• Problem to work on:
The lines to be set down run from the line containing "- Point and" through the final line of the data below; print them exactly and print nothing else.

• Data shown:

------------

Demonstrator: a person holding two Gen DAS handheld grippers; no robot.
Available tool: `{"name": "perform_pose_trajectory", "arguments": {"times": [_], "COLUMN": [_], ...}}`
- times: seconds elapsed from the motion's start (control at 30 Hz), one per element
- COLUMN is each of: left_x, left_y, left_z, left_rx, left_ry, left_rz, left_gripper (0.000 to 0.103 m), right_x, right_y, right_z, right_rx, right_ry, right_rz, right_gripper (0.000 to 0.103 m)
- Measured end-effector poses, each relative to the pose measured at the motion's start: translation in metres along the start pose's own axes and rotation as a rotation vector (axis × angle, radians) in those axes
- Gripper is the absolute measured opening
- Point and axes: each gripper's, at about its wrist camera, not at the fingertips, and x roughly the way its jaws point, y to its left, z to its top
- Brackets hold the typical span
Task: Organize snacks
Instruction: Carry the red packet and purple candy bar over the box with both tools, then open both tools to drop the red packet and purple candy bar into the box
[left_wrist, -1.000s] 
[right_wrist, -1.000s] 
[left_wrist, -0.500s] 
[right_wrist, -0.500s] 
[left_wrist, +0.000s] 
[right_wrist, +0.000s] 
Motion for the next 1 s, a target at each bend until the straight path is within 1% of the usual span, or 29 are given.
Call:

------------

• Task answer:
- Point and axes: each gripper's, at about its wrist camera, not at the fingertips, and x roughly the way its jaws point, y to its left, z to its top
- Brackets hold the typical span
Task: Organize snacks
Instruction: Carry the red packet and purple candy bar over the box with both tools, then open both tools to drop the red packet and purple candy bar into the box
[left_wrist, -1.000s] 
[right_wrist, -1.000s] 
[left_wrist, -0.500s] 
[right_wrist, -0.500s] 
[left_wrist, +0.000s] 
[right_wrist, +0.000s] 
Motion for the next 1 s, a target at each bend until the straight path is within 1% of the usual span, or 29 are given.
Call:

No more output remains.